Свидания нам не дали, на прогулку Дрелинг больше не вышел, должно быть, увезли в тот же день. Случайная встреча на прогулочном дворе архангельской пересылки была последней в жизни.
Его сын Витя десяти лет и наши дети узнали случайно о его гибели из неосторожно оставленной сестрой бумаги в столе, и смерть его безжалостно запечатлелась в их зыбком сознании. Леня рассказал нам об этом при встрече, позднее я воспроизведу его рассказ.
Через несколько дней пошагали и мы в морской порт и были посажены на большой морской пароход без права выхода из каюты. Качки не было, море с пенными волнами было видно только через иллюминатор.
Летом по северным морям едут сотни людей: экспедиции, уполномоченные министерств, моряки и промысловые рыболовы, научные и торговые работники, одним словом – вольные. Всем им встреча с «зека» противопоказана, и нас прочно заперли в нижней каюте. Однако конвой предупредил, что по Печоре будем ехать свободнее, а это для меня было главное.
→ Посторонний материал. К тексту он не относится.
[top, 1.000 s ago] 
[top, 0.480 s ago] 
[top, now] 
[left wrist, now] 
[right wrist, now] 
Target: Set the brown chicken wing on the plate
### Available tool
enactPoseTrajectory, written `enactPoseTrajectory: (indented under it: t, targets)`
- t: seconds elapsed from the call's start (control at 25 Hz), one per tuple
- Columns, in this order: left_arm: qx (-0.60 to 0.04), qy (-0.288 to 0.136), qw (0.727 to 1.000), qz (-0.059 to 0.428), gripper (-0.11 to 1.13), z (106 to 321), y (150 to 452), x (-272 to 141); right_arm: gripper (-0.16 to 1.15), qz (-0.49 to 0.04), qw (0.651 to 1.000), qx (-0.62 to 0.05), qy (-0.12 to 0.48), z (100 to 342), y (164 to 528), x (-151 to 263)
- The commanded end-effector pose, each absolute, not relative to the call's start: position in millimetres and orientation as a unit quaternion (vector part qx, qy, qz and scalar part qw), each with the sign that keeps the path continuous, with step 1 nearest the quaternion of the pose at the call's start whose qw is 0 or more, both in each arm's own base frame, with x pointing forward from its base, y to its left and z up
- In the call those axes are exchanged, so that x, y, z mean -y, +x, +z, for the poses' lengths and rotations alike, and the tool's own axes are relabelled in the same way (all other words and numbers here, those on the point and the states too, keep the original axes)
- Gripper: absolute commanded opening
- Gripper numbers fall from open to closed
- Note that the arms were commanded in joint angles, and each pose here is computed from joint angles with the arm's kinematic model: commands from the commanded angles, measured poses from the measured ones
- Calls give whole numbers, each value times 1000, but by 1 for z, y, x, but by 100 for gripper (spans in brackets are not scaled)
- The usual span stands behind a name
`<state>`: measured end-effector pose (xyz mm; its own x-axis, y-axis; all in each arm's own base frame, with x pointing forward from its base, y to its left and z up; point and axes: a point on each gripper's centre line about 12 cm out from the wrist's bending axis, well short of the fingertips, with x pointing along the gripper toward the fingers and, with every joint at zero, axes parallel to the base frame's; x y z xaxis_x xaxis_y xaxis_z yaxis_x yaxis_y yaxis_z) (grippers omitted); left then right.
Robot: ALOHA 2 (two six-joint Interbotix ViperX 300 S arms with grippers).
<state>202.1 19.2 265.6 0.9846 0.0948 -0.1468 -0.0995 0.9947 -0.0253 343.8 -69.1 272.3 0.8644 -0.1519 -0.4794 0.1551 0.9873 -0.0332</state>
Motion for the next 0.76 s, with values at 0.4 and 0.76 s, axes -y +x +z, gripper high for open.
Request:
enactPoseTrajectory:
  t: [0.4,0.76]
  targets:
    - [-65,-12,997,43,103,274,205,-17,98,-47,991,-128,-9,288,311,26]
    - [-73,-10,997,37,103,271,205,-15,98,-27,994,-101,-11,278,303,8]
Настолько была поглощена мыслью о возможной встрече с мужем, что совсем не помню поездки до Харьяги. Все теперь зависело от того, захотел ли Завгаллер проследить наш путь и отправить телеграмму, или нет. А ведь Коля был «зека», не мог же он к каждому пароходу выбегать за пять километров от лагпункта, даже если у него и были кое-какие льготы как у мастера маслозавода.
В ту поездку некое доброе начало определенно мне покровительствовало. В Харьягу наш пароход вез груз, понадобилась остановка для выгрузки материалов. Мы подъезжали к Харьяге ярким солнечным днем. Первым, кого я увидела на пристани, был Коля. Телеграмма дошла! Завгаллер дал ее!
Коля стоял на пригорке в черном пальто с кепкой в руке и пристально вглядывался в людей на палубе. Он еще не нашел меня глазами, а я уже увидела его и подбежала к перилам в чем-то ярком, чтобы броситься в глаза без слов, без жестов, без возгласов. Нельзя было себя выдать и дать заподозрить свидание. Наши глаза встретились. Коля кивнул запрокинув голову вверх и помчался к сходням. Я видела, как он схватил на плечи ящик с маслом, предназначенный для погрузки, и взбежал с ним по трапу. Через мгновение он был уже наверху. Все спутницы знали о свидании – сочувствие и настороженность, я была спокойна.